03/05/2026
En cette matinée du 3 mai 2026, journée commémorative de la liberté de la presse, j’ai une pensée compatissante à l’endroit de nos confrères détenus.
Je plaide pour qu’ils recouvrent leur liberté afin qu’ils participent, en toute responsabilité, au processus de refondation de notre pays.
J’exprime également ma solidarité à l’endroit :
- Des promoteurs des médias qui se débattent pour la survie de leurs entreprises de presse
- Des journalistes qui se battent dans un environnement marqué par la désinformation et la propagande, à préserver leur professionnalisme
- Des travailleurs de la presse qui ne sont pas rémunérés à leur juste valeur et qui trainent des arriérés de salaires.

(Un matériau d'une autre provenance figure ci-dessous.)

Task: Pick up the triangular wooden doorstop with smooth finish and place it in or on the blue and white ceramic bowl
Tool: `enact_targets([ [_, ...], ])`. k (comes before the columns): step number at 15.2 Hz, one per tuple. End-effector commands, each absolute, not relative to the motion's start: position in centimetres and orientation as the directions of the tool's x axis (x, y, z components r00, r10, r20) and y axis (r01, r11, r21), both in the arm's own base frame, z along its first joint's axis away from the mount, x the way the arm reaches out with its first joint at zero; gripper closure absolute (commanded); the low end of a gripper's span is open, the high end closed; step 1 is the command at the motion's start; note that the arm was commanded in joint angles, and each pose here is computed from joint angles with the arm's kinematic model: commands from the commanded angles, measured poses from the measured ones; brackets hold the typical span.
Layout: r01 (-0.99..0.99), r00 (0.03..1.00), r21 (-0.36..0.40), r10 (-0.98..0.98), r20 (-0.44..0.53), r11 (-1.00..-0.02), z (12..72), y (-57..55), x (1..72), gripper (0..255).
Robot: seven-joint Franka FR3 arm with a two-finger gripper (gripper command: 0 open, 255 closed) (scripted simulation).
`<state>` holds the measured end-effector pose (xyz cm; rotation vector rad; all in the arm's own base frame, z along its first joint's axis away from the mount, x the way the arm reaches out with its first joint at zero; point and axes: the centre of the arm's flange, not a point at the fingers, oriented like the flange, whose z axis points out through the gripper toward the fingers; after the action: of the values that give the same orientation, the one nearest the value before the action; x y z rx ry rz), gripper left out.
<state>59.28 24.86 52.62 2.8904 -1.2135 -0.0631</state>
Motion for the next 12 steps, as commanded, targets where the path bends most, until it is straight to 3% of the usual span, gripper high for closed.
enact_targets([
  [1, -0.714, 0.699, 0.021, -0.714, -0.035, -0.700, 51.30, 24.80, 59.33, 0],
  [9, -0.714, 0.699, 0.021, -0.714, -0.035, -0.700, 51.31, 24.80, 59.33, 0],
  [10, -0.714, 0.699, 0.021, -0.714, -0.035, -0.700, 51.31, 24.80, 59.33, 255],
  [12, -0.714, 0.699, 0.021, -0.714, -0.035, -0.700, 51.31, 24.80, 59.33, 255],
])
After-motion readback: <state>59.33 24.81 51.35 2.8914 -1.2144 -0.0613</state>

Je suis convaincu, en cette ère de refondation dans la Confédération AES, que les professionnels des médias ne représentent pas aucun danger ni à la paix, ni à la sécurité, ni à l’unité nationale, ni à la cohésion sociale. A contrario, certains toutologues, influenceurs, communicateurs et autres acteurs des réseaux sociaux qui ne sont pas des professionnels de l’information et qui n’ont pas le même mode opératoire que les journalistes ont contribué à distiller la haine, la désinformation et à avilir la profession des journalistes.
J’estime qu’il est indispensable de sauver la presse professionnelle nigérienne, plurielle et prospère afin qu’elle puisse accomplir, entre autres, le travail d’enquête et d’analyse indispensable à la formation de l’opinion et à la qualité du débat public.
La tenue des états généraux de la presse pourrait être une occasion pour les professionnels des médias et les autres acteurs de réfléchir sur la presse dont nous avons besoin.
Bonne journée Mondiale de la liberté de la presse à toutes et à tous.